I suspect, and I have known quite a few of them, that being the County Court family listing officer is one of the most thankless and under-remunerated jobs in the entire profession; and that very often the desire for judicial continuity gets gently set to one side in the desire to keep the number of cases who are told “you can’t go ahead and your hearing will need to be vacated due to unforeseen problems” to a minimum.  They are routinely trying to juggle listings that are running at 200% of actual judicial capacity, and sometimes something has to give.

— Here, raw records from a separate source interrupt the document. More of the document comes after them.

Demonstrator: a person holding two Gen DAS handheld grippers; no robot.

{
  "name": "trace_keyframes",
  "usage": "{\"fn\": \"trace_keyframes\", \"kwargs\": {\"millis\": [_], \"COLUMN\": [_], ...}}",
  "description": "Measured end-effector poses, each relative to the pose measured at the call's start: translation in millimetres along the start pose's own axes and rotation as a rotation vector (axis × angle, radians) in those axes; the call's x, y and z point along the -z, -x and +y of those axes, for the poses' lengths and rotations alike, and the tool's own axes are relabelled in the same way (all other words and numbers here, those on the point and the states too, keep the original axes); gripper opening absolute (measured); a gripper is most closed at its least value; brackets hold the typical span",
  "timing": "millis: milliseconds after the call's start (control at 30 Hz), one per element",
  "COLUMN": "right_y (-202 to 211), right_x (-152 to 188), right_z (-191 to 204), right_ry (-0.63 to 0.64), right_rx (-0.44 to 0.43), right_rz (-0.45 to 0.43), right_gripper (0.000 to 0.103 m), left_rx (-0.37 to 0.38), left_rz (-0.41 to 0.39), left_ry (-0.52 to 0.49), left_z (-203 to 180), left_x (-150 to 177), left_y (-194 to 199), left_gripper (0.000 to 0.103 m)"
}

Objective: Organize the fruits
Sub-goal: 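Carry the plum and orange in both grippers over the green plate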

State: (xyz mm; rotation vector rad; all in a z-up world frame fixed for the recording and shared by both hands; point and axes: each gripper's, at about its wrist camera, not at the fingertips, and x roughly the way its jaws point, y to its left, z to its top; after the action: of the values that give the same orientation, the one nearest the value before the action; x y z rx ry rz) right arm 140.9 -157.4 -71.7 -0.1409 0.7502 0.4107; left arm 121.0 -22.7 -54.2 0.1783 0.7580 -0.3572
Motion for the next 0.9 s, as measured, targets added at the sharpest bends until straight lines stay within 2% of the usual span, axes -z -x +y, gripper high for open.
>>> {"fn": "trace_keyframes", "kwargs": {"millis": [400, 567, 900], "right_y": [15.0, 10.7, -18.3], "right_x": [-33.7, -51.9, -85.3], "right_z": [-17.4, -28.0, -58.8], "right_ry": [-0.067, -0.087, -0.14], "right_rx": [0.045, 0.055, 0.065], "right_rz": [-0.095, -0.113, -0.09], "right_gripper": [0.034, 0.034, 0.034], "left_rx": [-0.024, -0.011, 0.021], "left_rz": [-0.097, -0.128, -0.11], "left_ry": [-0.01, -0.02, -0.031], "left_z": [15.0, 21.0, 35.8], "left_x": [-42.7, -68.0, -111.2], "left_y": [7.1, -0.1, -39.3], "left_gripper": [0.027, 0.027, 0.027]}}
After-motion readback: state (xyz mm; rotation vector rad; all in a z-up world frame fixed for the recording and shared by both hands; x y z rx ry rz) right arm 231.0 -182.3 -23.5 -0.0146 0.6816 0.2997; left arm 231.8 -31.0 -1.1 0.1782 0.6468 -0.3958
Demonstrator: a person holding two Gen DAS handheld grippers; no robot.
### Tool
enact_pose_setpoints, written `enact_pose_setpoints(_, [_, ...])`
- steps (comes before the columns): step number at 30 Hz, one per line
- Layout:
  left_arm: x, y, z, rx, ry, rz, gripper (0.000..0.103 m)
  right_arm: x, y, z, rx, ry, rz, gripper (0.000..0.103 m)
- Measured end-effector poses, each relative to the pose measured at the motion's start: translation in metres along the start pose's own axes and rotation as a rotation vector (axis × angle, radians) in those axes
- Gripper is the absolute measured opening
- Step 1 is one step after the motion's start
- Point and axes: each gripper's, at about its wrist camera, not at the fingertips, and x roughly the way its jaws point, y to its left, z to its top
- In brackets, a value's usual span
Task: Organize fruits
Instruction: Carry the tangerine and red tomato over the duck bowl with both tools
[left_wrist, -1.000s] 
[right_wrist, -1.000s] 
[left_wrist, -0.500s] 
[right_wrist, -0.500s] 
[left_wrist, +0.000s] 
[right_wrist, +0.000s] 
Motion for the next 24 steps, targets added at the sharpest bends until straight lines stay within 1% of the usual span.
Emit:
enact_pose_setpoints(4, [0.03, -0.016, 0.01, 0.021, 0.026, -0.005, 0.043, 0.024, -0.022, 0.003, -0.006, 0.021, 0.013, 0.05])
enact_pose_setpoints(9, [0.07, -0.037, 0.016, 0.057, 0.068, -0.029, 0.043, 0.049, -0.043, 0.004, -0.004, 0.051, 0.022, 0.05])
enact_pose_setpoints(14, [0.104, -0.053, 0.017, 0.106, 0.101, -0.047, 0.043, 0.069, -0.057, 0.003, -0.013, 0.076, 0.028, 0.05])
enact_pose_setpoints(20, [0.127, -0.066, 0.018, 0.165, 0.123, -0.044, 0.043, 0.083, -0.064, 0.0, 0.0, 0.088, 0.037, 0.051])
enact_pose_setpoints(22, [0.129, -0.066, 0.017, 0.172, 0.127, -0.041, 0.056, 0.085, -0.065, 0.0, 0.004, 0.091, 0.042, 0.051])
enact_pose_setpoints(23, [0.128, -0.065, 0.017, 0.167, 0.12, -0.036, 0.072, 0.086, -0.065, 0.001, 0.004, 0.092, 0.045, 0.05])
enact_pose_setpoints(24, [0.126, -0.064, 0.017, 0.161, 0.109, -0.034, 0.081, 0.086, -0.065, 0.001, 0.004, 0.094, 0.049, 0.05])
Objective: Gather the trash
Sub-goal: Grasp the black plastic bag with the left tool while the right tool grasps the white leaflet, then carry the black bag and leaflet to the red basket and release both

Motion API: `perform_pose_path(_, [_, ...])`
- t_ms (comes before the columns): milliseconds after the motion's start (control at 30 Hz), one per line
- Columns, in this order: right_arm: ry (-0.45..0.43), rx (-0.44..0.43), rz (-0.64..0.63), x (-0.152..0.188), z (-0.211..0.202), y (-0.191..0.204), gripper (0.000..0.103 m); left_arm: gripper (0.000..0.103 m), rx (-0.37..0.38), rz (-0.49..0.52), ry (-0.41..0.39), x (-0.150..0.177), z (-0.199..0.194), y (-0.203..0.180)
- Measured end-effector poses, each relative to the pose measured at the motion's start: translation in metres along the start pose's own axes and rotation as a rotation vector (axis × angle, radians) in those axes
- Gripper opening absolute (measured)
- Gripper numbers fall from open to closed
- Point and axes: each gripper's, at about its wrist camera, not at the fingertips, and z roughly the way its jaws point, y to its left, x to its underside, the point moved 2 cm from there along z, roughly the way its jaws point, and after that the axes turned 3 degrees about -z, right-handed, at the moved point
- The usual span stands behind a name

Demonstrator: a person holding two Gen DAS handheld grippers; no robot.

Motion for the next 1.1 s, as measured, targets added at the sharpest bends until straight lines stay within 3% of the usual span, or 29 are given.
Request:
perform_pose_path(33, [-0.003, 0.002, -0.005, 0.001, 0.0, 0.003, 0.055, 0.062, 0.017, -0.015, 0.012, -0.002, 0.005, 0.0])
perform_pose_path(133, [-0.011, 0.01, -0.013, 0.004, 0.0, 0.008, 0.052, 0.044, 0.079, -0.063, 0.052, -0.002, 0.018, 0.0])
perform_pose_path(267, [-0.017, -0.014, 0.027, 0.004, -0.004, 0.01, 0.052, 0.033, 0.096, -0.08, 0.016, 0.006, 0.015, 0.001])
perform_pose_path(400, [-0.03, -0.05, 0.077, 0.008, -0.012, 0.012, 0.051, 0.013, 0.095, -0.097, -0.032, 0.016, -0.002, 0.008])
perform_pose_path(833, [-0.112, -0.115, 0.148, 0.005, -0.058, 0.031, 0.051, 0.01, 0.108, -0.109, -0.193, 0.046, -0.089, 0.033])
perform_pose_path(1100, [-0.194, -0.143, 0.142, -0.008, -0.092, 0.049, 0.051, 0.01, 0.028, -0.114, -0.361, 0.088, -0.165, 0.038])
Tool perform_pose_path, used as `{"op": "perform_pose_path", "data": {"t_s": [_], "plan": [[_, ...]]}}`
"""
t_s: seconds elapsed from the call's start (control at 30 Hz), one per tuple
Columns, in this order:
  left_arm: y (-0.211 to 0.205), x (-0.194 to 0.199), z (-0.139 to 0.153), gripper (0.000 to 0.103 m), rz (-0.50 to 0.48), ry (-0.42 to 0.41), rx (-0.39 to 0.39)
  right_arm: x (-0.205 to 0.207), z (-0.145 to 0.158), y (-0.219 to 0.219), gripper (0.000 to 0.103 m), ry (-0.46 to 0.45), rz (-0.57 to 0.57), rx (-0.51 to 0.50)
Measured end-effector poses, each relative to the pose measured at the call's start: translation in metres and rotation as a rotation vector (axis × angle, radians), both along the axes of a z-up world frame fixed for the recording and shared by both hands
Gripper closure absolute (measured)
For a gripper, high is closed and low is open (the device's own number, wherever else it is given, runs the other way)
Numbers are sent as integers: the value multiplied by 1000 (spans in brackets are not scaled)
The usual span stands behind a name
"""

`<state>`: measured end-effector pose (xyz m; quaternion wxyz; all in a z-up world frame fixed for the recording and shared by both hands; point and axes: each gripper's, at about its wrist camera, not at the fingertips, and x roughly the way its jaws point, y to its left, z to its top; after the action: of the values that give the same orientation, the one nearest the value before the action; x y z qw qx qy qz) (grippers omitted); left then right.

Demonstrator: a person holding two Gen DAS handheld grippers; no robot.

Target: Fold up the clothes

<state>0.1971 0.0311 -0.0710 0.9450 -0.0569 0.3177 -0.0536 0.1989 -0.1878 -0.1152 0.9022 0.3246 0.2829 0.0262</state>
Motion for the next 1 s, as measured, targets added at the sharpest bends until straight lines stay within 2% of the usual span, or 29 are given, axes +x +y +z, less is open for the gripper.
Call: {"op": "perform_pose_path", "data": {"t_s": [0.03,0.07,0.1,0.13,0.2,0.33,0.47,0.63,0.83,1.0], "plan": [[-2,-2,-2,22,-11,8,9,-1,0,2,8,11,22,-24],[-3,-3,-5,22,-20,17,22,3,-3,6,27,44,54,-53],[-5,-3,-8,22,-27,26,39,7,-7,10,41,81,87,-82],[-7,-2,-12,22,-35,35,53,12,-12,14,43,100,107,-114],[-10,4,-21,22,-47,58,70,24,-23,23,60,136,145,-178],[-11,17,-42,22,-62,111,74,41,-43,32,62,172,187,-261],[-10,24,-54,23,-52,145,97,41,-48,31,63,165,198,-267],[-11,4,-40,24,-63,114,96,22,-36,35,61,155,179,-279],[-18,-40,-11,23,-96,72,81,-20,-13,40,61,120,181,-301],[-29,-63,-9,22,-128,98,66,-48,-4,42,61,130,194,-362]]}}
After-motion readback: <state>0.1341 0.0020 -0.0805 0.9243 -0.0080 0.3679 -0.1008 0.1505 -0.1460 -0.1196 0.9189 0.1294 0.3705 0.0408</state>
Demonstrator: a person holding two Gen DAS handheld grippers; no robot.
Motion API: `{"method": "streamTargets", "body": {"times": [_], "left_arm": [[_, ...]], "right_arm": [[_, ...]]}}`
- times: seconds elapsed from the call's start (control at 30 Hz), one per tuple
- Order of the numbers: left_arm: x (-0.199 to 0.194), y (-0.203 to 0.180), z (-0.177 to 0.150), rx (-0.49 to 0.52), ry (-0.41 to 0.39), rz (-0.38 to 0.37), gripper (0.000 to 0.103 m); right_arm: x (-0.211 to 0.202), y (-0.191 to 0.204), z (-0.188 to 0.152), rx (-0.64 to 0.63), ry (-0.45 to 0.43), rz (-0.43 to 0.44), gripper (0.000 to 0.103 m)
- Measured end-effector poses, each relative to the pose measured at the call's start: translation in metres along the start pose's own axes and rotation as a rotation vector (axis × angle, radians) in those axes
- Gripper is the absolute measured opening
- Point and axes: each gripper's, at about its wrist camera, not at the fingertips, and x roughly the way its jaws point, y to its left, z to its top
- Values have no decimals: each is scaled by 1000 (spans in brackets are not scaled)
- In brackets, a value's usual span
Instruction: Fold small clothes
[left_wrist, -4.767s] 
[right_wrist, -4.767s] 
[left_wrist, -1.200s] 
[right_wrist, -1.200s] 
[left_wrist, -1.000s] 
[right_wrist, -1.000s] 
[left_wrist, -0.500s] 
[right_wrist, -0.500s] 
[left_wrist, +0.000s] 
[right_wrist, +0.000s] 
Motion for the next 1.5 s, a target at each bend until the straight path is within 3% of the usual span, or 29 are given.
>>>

I genuinely believe that every Court in the country, every Judge in the country, passionately believes in judicial continuity being a good thing and would want to preserve it; and that there would be savings and reduction in judicial reading and better case management if judicial continuity was sacrosanct. But I suspect that the price for that would be more and more cases being weighed off and vacated at the doors of the Court because of the pressures of trying to manage a court diary that has to, as a result of resources, run so much in excess of capacity if every case stands up to its time estimate.